White clover, identifiable by the presence of the white crescents on the leaves. . . 
(Photo from Walter Reeves.com)


. . . and the little white ball-shaped flowers, sometimes tinged with pink, that stand up high above the leaves
(Photo from Seedland.com)


  • Speaking of cloverleaf, anybody remember the Cloverleaf in Ann Arbor, before it was downtown, when it used to be out by that Kroger?  Ah, the old days.


The Cloverleaf today.  Look, it's all downtown and cafe-like and everything. Right on Liberty Street.
(Photo from visitypsinow. Which is kind of funny. Because this place is in Ann Arbor.)

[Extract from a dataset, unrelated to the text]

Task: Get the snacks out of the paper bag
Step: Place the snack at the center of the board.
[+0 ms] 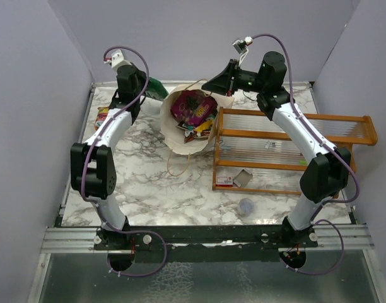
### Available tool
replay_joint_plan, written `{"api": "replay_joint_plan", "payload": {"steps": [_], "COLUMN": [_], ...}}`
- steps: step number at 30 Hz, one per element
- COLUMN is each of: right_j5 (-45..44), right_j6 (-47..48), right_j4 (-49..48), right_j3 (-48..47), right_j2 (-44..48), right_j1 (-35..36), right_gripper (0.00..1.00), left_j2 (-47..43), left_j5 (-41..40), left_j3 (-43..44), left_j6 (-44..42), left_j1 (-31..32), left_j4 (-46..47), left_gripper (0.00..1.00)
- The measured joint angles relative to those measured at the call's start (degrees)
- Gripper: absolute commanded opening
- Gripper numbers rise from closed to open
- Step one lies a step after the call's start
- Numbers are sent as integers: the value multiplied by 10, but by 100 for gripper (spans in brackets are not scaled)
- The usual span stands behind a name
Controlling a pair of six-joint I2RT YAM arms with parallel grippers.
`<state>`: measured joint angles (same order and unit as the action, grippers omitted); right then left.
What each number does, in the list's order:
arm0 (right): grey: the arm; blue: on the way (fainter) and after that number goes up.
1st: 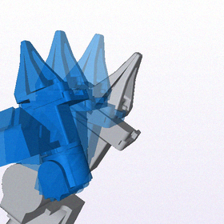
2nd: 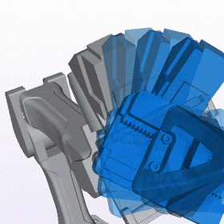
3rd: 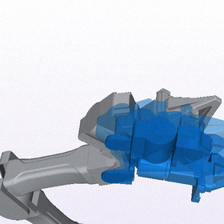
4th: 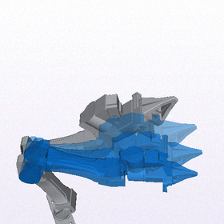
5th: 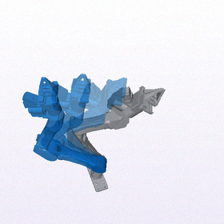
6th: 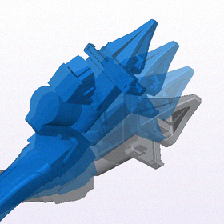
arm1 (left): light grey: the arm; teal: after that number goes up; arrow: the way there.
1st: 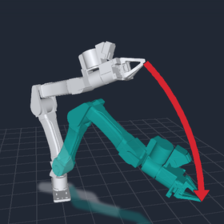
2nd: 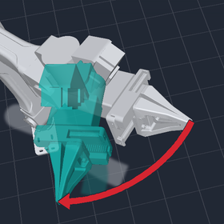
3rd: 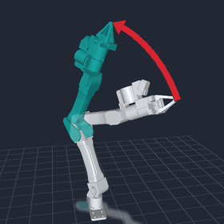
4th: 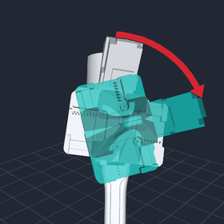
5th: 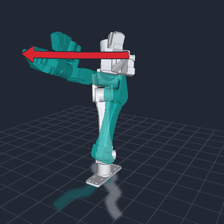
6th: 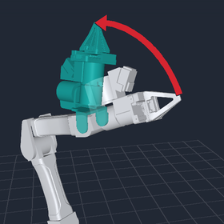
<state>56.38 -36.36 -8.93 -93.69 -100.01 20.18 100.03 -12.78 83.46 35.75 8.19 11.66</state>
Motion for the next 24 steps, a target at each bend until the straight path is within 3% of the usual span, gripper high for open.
{"api": "replay_joint_plan", "payload": {"steps": [3,7,16,24], "right_j5": [-1,-2,-3,-3], "right_j6": [4,9,7,6], "right_j4": [2,9,11,8], "right_j3": [0,0,1,6], "right_j2": [5,13,14,14], "right_j1": [0,0,0,0], "right_gripper": [1,1,1,1], "left_j2": [24,26,-23,-47], "left_j5": [14,21,35,30], "left_j3": [-25,-128,-314,-367], "left_j6": [9,32,97,137], "left_j1": [-6,-23,-42,-40], "left_j4": [28,76,115,151], "left_gripper": [0,0,0,0]}}
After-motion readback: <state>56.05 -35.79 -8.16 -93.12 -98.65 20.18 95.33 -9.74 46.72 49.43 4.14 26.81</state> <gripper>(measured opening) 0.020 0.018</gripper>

Is it a Weed or Is it a Crop?

  • Many home gardeners think of clover as a weed.  It does tend to spread, so people often get frustrated with this and rip it out.  And keep ripping it out -- it is rather persistent.
  • Some farmers, however, have a different opinion.
  • All those stories about cattle and bunnies loving to graze in the clover are apparently accurate.  According to the USDA, clover--especially white clover--is "highly palatable" and "nutritious" for a wide variety of grazing livestock.
  • You do have to be careful to keep the cattle from standing in the clover all day.  Because they'll keep eating it and eating it, and then they'll get the bloat.
  • As a plant for plant's sake, clover is a legume.  Its roots fix nitrogen in the soil, so it helps revitalize the soil.  Some farmers even call it a "living mulch," which means just by planting it and letting it grow, it will improve the soil it lives in.
  • Some farmers use it as cover in the space between crop rows.  For example, blueberry farmers in Michigan are discovering the benefits of planting white clover between the rows of blueberry bushes.  It doesn't compete with the berry bushes for sunlight, it out-competes other weeds, and it doesn't take much labor to mow it or seed it, since it often re-seeds itself.
  • Clover is also traffic-resistant.  This means you can walk on it, and you won't kill it.  It won't survive a lot of heavy livestock grazing, or a ton of foot traffic all the time, but it's also not so sensitive you have to avoid walking on it.
  • Bees love clover.  If you've got clover planted among your other crops that you want the bees to visit, the clover will act like a "POLLEN HERE" sign to the bees, and while they're there, they'll stop by your other plants and pollinate those too.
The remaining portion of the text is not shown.